Instructions for the task => Consider the listing below. Extract exactly the lines from the line containing "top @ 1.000" to the line containing "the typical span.", both included.

Information provided =>
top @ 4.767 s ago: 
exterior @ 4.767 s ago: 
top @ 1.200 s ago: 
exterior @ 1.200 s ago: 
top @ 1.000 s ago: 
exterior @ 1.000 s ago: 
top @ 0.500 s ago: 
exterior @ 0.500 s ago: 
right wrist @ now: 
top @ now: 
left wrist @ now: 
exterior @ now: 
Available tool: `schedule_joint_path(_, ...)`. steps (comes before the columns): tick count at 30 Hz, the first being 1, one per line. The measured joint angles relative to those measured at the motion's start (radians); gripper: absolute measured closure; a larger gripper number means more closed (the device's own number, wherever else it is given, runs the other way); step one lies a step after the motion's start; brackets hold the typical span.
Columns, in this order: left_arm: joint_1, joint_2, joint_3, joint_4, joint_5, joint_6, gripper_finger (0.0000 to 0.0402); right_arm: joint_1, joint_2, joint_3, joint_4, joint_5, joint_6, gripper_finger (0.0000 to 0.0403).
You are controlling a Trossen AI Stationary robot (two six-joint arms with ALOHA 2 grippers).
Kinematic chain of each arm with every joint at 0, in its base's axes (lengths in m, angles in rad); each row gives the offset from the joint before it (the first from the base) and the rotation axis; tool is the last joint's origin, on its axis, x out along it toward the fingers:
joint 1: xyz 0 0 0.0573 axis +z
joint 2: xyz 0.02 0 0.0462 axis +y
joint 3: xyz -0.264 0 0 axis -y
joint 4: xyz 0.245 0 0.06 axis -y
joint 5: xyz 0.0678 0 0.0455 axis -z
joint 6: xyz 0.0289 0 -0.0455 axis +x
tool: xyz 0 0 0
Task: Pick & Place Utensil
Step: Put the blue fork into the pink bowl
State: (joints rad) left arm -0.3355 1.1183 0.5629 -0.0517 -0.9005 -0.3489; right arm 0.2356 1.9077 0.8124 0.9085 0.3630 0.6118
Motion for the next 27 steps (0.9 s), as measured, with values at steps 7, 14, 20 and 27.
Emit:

Solution to the problem =>
top @ 1.000 s ago: 
exterior @ 1.000 s ago: 
top @ 0.500 s ago: 
exterior @ 0.500 s ago: 
right wrist @ now: 
top @ now: 
left wrist @ now: 
exterior @ now: 
Available tool: `schedule_joint_path(_, ...)`. steps (comes before the columns): tick count at 30 Hz, the first being 1, one per line. The measured joint angles relative to those measured at the motion's start (radians); gripper: absolute measured closure; a larger gripper number means more closed (the device's own number, wherever else it is given, runs the other way); step one lies a step after the motion's start; brackets hold the typical span.

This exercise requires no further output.